От этого отцовского уточнения Масей засмеялся:
— С царём прожить можно, а вот без царя… Масей вышел в заулок, помедлил у дома, будто решая, какой дорогой идти, потом повернул налево, к кладбищу. Шёл он сутулясь, с трудом, еле переставляя ноги по целику. Денис Евменович, выйдя на крыльцо, долго поглядывал сыну вслед. И, кажется, только теперь, на расстоянии, по-настоящему понял, что сын болен и вправду. Не на шутку болен. То ли лёгочной болезнью, то ли душевной. Разницы не было никакой. И Денис Евменович, стоя на крыльце, виновато подумал вдруг, что за чужими заботами не успел достать барсучьего сала, на целебные свойства которого так надеялась Марфа. Теперь зверь прочно залёг в своей норе и до него было не добраться.
* * *
От летнего до зимнего Николы времени не много, на глазок полгода, а если считать по пальцам все дни, то получается на месяц больше; но в нынешний год в промежуток этот, казалось, уместилась вся вечность, а с нею и вся война. Иной раз даже думалось, что войне не было начала, значит, не будет и конца, хотя в Забеседье, в каждой деревне, народ худо-бедно знал, что под Москвой немцам наконец-то приходится туго. Правда, по-прежнему никто не знал настоящей картины событий — как они там разворачивались, — зато умножились всякие слухи, в которых, как обычно, нельзя было отличить ложь от правды. Почти ничего не добавляли к слухам и листовки, единственный по теперешнему времени не устный способ общения между людьми. Написанные, как правило, от руки и расклеенные на воротах крайних домов или на стенах бывших общественных строений, они мало несли конкретной информации, которая не только впечатляла бы, но и заставляла размышлять; ведь для того, чтобы понять какое-то явление, надо прежде всего правильно назвать его. Да и авторство листовок трудно поддавалось определению — видно, теперь писали их все, иной раз попадались даже совсем безграмотные, полные чисто личных угроз, касающихся отдельных людей и отдельных сел. Иначе и не могло быть, если, конечно, исходить из той истины, что во всякой беде кто-то должен быть виноват.

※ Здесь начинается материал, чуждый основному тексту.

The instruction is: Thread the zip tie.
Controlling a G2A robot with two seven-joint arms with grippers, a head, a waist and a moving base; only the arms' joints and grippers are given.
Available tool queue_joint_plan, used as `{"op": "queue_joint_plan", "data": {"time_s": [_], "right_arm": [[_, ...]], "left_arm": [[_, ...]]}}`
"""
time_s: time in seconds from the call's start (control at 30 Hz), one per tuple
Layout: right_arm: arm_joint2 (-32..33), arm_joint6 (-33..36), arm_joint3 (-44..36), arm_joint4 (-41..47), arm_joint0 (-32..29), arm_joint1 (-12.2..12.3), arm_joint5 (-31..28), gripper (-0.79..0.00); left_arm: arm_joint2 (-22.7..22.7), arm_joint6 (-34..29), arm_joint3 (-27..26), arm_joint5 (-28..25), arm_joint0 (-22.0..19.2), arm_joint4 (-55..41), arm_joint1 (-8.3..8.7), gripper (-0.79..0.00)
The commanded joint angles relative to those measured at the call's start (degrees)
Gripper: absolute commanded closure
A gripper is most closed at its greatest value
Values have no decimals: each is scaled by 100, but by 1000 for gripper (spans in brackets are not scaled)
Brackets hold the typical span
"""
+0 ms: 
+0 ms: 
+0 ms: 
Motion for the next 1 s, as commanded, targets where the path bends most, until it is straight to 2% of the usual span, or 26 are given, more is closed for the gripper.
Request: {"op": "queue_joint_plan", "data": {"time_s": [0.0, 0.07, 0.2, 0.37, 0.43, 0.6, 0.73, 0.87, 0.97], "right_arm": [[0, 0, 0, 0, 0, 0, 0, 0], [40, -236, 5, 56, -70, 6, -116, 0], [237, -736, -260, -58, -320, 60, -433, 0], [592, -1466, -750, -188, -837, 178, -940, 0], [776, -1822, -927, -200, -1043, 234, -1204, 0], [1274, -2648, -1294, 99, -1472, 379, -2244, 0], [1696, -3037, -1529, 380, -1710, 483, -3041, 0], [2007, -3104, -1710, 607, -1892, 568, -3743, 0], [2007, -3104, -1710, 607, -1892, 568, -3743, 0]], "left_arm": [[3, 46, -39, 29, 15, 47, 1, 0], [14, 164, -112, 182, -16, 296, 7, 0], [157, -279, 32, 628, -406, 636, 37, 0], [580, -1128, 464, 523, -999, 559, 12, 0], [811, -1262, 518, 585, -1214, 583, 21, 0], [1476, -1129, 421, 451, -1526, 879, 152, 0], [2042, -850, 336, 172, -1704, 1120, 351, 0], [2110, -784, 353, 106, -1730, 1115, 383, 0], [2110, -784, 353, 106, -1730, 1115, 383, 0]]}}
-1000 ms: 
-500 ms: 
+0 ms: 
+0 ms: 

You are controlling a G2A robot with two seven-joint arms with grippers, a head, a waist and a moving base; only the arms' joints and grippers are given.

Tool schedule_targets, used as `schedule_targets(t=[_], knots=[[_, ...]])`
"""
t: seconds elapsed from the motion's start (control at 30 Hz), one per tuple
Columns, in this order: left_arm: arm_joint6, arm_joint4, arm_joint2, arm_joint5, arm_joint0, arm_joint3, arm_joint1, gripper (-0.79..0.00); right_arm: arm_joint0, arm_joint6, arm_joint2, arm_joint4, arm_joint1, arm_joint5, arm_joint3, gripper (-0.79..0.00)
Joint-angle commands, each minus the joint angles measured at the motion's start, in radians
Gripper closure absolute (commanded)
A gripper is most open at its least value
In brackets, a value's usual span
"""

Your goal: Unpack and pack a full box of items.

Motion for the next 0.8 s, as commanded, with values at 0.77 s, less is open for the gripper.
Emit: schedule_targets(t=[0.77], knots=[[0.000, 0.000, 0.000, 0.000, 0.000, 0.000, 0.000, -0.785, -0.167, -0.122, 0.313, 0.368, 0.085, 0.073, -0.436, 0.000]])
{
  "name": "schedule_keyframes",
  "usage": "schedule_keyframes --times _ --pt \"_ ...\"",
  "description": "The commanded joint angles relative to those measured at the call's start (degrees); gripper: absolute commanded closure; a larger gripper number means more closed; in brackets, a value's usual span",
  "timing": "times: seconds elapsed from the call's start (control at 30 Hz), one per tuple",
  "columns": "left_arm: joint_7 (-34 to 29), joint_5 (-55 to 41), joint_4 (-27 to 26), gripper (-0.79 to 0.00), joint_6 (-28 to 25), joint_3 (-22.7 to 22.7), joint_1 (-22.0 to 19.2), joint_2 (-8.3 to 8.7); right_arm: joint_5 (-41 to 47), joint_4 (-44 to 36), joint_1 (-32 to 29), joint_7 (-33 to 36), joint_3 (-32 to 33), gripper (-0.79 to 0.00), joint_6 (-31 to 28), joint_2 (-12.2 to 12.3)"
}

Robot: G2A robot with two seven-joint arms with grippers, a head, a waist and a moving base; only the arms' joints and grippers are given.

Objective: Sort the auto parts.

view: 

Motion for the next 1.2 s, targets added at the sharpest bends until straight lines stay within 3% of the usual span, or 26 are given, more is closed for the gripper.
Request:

Комиссар крутогорского отряда Степан Баранов попытался как-то направить в единое русло поток этих листовок, придать им если не общее звучание, то хотя бы некоторый лад. Однако, не имея связи, сам не получал верных известий из-за линии фронта, и в конце концов отказался от своего замысла, посчитав нужным всячески поддерживать возникшую самостоятельность, которая заключала в себе здоровую основу; он хорошо знал, что убеждения, как и страсти, тогда обретают прочность, когда входят в привычку.
Ничего определённого не писали о боях под Москвой и немецкие газеты. Широко разрекламировав операцию «Тайфун» в начале октября, теперь они отделывались общими словами: о бодром духе своих войск, о том, что германской нации по-прежнему надо стремиться к полному совершенству и прочее. Порой публиковали советы, как германский солдат должен беречь себя от морозов, от разных насекомых… Недаром шутят, что неудачу тоже передают по наследству.